The renovations at the garden are close to completion. There is a new entrance to the garden complete with pergola and stairway, and a new terrace that spans the length of the back of the house overlooking the garden. We have been very fortunate to have two especially generous volunteers who helped to complete the new pergola entrance:
- Steve Barnes, a long-time EAWP Friends Volunteer, donated his time and energy to lay the bricks for the walkway from the upper driveway to the pergola and stairway. Volunteers moved the old, handmade bricks from the original lower terrace up to the pergola for Steve to create this lovely new walkway.

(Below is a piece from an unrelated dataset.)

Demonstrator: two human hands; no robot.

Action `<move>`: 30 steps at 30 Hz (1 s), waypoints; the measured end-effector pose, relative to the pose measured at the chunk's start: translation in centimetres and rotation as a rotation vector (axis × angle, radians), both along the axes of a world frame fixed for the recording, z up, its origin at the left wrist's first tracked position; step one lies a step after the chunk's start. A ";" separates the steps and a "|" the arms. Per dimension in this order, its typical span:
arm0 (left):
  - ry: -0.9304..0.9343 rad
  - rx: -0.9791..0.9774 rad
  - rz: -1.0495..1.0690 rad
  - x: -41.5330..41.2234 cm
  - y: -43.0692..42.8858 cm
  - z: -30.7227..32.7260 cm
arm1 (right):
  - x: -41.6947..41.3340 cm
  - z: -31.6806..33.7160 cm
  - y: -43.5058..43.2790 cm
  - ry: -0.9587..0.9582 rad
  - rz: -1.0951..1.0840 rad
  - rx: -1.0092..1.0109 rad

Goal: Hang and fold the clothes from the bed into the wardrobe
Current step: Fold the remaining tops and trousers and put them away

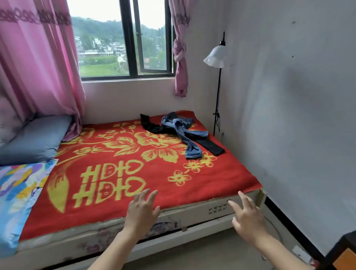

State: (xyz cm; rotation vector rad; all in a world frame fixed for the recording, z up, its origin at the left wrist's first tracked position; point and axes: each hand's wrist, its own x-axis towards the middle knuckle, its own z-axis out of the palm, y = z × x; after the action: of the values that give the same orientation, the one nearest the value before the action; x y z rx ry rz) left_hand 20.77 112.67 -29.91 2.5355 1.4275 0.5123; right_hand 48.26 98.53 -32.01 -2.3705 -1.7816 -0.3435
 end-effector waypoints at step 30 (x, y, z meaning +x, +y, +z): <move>-0.030 -0.096 0.137 17.3 38.5 -2.2 | 24.2 1.9 38.1 -0.056 -0.065 -0.157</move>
State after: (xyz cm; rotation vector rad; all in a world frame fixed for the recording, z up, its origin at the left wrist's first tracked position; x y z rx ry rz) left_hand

- Dan Bersch, a PLC supporter and member, graciously donated his time and the building materials for the beautiful new built-in pergola benches. These give visitors a place to sit and chat before or after their visit while overlooking the garden from above.
About the Garden
If you are not familiar with EAWP, the Preserve is located near Historic Bethabara. Because this area of Forsyth County is rather special, picked by the early Moravian settlers for its fertile soils, the garden is home to many species of wildflowers you might be more likely to find in our mountains. The Preserve is home to over 500 species of plants and trees, including 28 of the 35 known species of eastern North American trilliums. Many of the plants in the Preserve occur naturally on the site, while others have been gifts from other native plant enthusiasts or transplanted rescues from doomed construction sites.

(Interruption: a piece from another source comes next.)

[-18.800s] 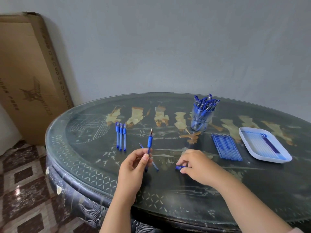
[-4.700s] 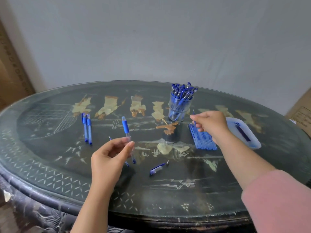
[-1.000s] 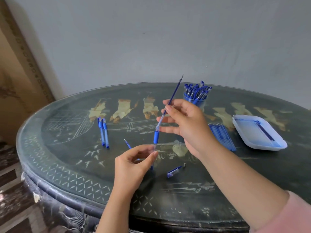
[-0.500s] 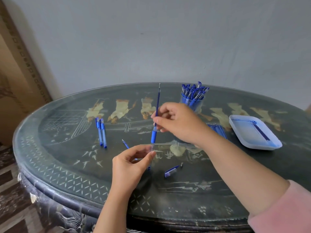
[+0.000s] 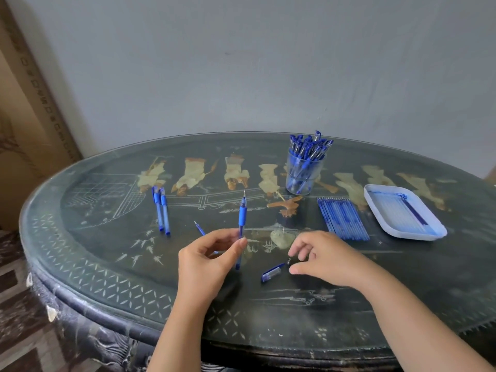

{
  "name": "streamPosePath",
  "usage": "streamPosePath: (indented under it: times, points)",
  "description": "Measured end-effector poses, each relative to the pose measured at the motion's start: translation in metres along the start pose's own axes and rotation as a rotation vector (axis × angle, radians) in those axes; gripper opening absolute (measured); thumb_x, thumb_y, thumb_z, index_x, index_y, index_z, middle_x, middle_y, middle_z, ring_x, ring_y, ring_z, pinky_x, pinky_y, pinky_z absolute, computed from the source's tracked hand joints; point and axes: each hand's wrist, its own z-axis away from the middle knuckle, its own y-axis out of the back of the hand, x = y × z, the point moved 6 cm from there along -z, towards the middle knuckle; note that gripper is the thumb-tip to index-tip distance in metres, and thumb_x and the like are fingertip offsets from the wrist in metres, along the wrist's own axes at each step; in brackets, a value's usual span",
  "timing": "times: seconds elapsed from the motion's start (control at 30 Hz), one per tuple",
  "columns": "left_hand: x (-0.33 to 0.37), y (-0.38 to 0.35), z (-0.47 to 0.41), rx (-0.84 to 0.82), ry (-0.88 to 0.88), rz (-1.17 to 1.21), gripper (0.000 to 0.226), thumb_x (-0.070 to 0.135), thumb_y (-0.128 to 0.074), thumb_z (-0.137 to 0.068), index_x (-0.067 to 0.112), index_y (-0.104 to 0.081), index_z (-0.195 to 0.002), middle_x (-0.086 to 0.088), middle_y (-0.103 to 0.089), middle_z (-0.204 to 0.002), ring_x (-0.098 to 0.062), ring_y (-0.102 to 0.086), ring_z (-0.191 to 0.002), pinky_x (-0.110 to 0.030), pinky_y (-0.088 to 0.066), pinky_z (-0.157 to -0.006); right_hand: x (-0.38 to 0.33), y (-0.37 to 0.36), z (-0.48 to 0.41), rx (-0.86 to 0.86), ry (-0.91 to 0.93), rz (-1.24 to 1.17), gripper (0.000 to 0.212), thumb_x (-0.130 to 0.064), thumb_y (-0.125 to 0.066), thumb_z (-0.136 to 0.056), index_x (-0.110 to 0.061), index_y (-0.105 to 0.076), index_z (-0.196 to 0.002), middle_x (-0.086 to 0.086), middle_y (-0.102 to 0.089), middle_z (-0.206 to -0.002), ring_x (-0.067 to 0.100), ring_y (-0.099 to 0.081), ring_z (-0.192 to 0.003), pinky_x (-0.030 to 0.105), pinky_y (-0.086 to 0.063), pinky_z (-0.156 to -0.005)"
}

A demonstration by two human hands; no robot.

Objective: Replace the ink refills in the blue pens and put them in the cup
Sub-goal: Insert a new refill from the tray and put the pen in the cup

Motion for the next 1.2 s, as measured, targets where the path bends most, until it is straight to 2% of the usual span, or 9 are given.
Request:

This is a special garden indeed. It all began 60 years ago when Emily Allen made an accidental discovery of a Showy orchis (Galearis spectabilis, formerly known as Orchis spectabilis) along the tributary to Monarcas Creek that runs through the middle of the property. That began her lifelong passion for native plants and fueled her quest for learning in which she grew to become a renowned wildflower expert in the native plant enthusiast community across the state and beyond. The garden has been frequented not only by botanists, horticulturists and students, but also by photographers, artists and other individuals and organizations who want to see such a wide collection of specimens without having to travel long distances.
In 2000, the Allen family donated a conservation easement on the site to ensure that it would always remain a native plant sanctuary, serving as an educational garden and also a repository of native plants and seeds for other botanical gardens so that plants would not need to be collected from wild populations. Just before Emily’s death, the family donated the garden and residence to PLC in December 2014. A Preserve stewardship endowment established by the family and many generous supporters helps to cover the costs associated with the garden.
All made possible by Volunteers
The Preserve is maintained by the dedicated group of EAWP Friends Volunteers who not only give their time and physical labor, but also educate the public about the important role of native plants in our environment. The group officially formed in 2006, and since that time, they have cumulatively donated almost 8,000 hours. PLC greatly appreciates these volunteers and all they do to care for this special place.